Script programming Task 1
Consider the following situation:
You are given a directory from a webserver that contains multiple HTML files as well as multiple files of other types (e.g. images). The directory may contain subdirectories. You are asked to clean up this directory and its subdirectories by removing all unused files. A file is considered unused if it is not linked in any of the HTML files or if it is not specified explicitly that this file is in use. A file can be linked in a HTML file by either a href or img class="img-fluid" src. It does not matter whether the link is within a commented-out section of the HTML file. Do not remove subdirectories.
The files you remove must be stored in a user-specified directory. You need to maintain the directory structure when storing the removed files (e.g. if you remove two files a/b/a.txt and a/a.txt, both files must be stored under their directories).
You also need to create statistics output for the files that have been removed. The statistics output must be in text form and must contain, for each file ending, the number of files and the overall size of files with that ending. In addition, the number and size of all removed files needs to be reported. For this purpose, fileendings are not case-sensitive (i.e. .gif and .GIF are considered the same for statistics purposes). The statistics must also contain the name of the directory on which the cleanup script has been run.
T1.1: Write a Perl script to automate this task. The script must be run as follows:
cleanup.pl [CleanupDir] [RubbishBinDir] [ListOfUsedFiles]
where
[CleanupDir ] is the name of the directory to clean up.
[RubbishBinDir ] is the name of the directory where removed files are to be stored.
[ListOfUsedFiles ] is a list of 0 or more files that are in use and should not be deleted.
Your script must handle errors such as missing parameters, missing files, missing directories, missing access permissions, or input/output errors gracefully, that is, it must not crash on encountering them. Depending on what is appropriate, your script may handle errors by displaying a warning and continuing, by displaying an error message and aborting, or by taking other actions (e.g. creating a missing directory). Your script should try to fix problems, if this is possible.
T1.2: Discuss, in at most 300 words, why script programming is particularly suited for this problem, and describe two possible extensions of your script and how they could be achieved.

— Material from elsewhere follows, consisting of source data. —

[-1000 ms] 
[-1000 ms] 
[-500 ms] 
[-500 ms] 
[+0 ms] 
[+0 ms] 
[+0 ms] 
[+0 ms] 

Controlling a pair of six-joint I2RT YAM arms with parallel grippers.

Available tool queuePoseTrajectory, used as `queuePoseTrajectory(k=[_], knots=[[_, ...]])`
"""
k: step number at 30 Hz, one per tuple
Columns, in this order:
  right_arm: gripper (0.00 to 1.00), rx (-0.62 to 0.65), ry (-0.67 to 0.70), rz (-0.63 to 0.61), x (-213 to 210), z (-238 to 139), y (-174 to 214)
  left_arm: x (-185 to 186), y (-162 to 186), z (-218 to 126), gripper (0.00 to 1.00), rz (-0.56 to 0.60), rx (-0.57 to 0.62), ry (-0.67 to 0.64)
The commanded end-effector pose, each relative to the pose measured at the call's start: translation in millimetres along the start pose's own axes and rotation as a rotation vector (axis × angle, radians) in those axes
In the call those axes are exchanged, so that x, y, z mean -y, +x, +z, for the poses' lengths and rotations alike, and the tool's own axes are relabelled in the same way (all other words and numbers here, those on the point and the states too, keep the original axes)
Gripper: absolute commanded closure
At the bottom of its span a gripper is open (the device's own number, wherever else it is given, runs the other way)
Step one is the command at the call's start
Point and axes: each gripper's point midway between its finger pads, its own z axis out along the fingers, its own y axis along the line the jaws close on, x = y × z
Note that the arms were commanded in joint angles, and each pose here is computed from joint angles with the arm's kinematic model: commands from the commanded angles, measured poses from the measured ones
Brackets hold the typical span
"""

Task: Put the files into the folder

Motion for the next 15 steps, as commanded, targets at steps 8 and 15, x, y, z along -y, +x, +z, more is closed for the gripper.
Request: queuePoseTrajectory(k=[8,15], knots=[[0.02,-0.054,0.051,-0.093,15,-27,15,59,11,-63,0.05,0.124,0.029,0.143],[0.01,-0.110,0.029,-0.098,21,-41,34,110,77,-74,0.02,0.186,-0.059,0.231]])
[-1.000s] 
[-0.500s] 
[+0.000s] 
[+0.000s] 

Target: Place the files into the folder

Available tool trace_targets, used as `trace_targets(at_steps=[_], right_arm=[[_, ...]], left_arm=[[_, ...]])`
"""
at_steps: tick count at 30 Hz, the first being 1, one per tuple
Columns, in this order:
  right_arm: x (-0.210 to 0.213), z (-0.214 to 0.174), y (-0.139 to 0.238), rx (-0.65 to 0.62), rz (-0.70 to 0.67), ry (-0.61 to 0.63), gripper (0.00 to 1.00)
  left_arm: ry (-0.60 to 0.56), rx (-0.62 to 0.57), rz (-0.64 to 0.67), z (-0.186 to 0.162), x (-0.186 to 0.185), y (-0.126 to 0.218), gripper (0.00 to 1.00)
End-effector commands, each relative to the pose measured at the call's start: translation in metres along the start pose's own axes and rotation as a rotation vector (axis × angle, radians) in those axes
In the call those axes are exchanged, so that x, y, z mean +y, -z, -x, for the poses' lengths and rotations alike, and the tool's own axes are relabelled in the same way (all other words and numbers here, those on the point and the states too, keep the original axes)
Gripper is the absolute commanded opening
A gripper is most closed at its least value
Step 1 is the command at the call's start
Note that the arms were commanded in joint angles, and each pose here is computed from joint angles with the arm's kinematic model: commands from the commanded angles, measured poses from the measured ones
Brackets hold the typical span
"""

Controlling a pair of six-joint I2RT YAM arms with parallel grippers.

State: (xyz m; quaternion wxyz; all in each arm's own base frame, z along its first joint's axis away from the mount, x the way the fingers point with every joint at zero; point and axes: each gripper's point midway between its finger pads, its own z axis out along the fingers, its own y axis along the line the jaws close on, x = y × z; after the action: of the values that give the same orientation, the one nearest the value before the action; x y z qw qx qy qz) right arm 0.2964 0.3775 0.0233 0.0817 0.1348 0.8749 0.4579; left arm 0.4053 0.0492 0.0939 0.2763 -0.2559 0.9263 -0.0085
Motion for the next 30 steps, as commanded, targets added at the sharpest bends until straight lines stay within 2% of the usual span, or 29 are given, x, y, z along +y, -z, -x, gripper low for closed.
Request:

Assessment criteria for Task 1.1
1. The script will be run against the directory www/ in the provided archive example.zip. The script will be run in the directory example/ as follows:
rm -Rf report.txt rubbish-bin/
cleanup.pl www/ rubbish-bin/ index.html > report.txt
After the script has run, the contents of the directory www/ should be exactly like the contents of the directory www-after/, the directory rubbish-bin/ should exist and have the same contents the directory has now, and the file report.txt must exist and contain the same text as it contains now.
2. Your script will be tested against several other directories, using different combinations of parameters that are allowed according to the description.
3. Your script will be manually inspected for code quality.